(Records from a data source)

::::

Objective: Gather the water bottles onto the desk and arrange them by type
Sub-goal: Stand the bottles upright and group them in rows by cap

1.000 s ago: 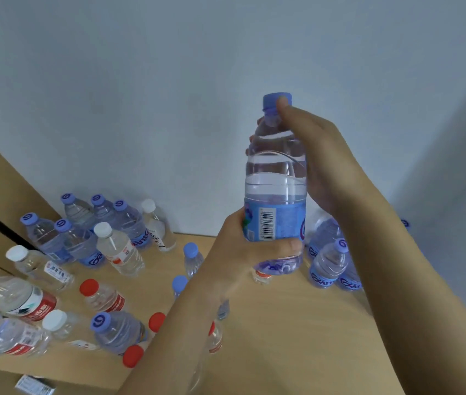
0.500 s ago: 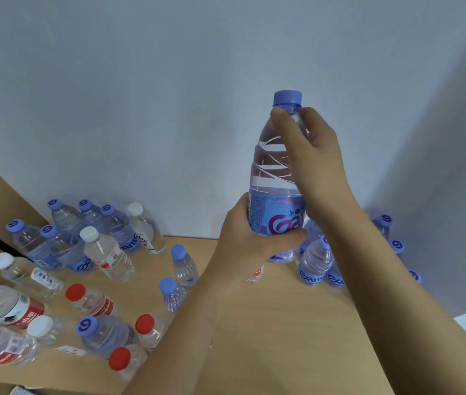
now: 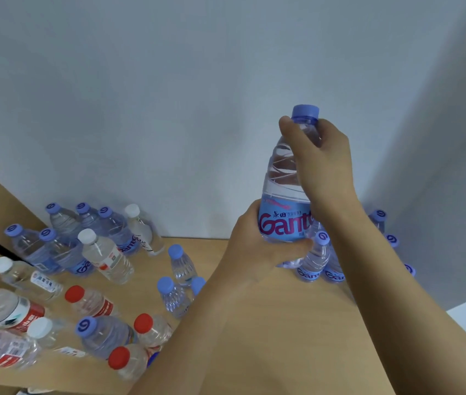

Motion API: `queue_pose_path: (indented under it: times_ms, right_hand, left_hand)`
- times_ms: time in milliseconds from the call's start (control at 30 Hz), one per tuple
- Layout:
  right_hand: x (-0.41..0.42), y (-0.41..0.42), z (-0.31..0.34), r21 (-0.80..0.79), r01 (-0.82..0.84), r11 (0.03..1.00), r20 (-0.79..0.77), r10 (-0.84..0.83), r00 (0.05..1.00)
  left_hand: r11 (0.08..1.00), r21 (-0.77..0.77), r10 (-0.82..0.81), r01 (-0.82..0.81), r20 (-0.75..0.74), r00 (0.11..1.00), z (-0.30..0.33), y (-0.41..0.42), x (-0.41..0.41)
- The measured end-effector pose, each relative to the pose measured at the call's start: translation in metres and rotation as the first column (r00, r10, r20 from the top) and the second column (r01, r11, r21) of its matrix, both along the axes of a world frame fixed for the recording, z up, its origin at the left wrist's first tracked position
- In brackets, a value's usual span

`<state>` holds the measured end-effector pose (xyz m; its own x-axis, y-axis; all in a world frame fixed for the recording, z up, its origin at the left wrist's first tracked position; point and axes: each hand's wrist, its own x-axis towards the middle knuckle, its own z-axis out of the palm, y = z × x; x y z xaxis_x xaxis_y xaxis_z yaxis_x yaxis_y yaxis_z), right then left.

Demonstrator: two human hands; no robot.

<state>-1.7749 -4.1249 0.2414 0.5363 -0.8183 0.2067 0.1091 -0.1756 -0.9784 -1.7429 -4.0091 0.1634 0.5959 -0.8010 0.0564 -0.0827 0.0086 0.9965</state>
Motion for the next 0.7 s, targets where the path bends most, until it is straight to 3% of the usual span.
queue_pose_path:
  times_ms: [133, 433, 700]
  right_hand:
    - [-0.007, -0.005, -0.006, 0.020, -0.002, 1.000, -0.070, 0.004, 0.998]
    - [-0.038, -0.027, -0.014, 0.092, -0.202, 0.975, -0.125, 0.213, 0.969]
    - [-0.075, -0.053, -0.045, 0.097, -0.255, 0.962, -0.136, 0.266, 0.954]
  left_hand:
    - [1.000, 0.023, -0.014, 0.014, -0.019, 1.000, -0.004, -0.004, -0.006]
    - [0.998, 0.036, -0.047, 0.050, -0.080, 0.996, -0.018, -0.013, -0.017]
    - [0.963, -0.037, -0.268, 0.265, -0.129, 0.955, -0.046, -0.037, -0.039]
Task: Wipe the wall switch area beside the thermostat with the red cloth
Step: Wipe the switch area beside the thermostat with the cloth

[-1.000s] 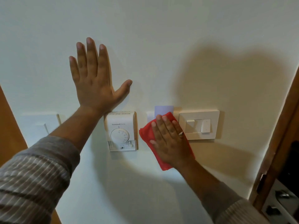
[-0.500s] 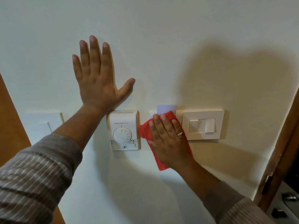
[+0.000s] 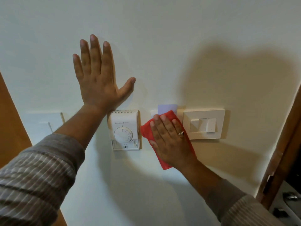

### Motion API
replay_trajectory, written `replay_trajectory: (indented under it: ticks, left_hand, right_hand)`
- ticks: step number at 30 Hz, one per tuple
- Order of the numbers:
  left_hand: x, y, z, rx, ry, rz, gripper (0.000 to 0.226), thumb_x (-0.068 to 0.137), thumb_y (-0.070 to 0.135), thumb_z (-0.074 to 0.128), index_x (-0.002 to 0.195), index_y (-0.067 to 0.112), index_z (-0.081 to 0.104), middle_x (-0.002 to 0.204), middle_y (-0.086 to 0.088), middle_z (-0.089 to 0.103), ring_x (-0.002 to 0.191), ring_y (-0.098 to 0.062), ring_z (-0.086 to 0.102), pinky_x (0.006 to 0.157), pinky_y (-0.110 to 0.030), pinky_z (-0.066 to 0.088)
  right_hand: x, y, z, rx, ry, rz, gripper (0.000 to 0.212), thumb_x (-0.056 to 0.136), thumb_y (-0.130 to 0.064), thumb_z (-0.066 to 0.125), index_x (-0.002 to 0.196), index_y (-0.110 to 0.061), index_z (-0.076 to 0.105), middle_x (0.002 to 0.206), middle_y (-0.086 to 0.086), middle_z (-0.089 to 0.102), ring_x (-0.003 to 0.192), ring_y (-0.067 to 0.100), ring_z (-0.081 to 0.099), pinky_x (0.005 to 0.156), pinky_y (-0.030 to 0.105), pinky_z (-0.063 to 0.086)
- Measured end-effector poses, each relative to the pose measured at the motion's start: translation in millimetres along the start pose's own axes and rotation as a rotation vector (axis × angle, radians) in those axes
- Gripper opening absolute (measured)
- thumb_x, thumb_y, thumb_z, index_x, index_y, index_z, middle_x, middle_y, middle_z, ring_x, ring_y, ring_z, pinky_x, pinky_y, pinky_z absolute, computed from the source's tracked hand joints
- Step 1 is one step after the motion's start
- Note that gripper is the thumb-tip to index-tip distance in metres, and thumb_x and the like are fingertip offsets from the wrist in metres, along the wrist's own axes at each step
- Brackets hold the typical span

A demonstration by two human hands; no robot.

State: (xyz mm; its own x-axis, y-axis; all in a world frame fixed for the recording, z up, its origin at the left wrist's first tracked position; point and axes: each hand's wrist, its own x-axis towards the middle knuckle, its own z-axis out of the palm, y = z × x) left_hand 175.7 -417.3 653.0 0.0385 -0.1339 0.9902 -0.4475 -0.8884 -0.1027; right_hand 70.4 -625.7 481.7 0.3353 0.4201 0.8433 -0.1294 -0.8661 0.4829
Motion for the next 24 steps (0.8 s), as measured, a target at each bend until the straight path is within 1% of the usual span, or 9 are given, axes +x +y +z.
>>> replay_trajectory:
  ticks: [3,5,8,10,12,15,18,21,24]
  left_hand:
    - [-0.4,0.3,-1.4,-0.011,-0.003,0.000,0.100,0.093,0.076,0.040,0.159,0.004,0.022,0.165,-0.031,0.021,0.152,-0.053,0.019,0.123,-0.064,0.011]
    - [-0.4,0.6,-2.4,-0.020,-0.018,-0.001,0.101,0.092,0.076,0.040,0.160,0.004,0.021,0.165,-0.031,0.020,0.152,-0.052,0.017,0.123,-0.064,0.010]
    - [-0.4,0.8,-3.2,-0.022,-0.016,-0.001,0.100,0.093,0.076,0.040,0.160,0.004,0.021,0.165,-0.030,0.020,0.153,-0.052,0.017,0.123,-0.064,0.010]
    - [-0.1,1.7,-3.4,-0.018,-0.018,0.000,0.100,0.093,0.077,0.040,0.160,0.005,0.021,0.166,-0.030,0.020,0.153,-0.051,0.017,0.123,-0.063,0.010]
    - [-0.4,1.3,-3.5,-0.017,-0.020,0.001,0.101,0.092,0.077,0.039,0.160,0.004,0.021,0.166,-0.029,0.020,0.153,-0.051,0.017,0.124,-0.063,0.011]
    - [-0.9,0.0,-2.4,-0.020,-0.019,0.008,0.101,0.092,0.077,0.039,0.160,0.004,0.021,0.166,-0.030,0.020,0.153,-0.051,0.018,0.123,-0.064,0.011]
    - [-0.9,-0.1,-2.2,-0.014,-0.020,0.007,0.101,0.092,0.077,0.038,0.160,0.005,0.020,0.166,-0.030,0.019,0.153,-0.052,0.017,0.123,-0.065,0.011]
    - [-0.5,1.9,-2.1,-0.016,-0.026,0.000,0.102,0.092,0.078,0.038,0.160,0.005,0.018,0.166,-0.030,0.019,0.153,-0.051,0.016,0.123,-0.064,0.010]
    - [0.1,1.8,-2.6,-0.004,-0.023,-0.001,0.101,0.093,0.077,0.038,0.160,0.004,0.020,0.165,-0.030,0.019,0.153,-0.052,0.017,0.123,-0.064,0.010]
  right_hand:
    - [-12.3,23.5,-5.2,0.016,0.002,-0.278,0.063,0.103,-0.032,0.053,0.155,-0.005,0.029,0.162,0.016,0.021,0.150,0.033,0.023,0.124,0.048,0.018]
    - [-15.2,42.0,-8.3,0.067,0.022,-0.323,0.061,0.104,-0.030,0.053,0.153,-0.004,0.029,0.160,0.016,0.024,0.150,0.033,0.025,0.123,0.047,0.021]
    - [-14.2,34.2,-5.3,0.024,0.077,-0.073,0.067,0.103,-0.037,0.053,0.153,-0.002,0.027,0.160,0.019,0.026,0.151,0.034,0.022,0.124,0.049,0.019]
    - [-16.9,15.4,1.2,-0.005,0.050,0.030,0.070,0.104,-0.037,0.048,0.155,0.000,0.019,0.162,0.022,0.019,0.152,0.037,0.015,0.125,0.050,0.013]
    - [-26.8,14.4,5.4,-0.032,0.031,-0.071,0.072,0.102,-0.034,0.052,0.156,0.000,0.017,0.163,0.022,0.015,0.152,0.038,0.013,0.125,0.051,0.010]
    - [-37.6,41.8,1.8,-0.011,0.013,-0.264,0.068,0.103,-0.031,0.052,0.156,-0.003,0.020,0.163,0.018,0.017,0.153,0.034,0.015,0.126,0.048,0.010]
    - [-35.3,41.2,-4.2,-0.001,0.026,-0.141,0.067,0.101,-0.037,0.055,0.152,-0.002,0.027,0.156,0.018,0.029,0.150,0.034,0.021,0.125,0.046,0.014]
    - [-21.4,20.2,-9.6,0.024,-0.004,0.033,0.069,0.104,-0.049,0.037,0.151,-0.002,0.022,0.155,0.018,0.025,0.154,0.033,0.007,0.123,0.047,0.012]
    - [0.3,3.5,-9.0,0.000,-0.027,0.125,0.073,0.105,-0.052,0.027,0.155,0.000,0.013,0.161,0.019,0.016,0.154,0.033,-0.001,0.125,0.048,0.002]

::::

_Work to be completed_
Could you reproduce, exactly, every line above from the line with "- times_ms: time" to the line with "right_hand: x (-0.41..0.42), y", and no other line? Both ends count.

_Exercise solution_
- times_ms: time in milliseconds from the call's start (control at 30 Hz), one per tuple
- Layout:
  right_hand: x (-0.41..0.42), y (-0.41..0.42), z (-0.31..0.34), r21 (-0.80..0.79), r01 (-0.82..0.84), r11 (0.03..1.00), r20 (-0.79..0.77), r10 (-0.84..0.83), r00 (0.05..1.00)

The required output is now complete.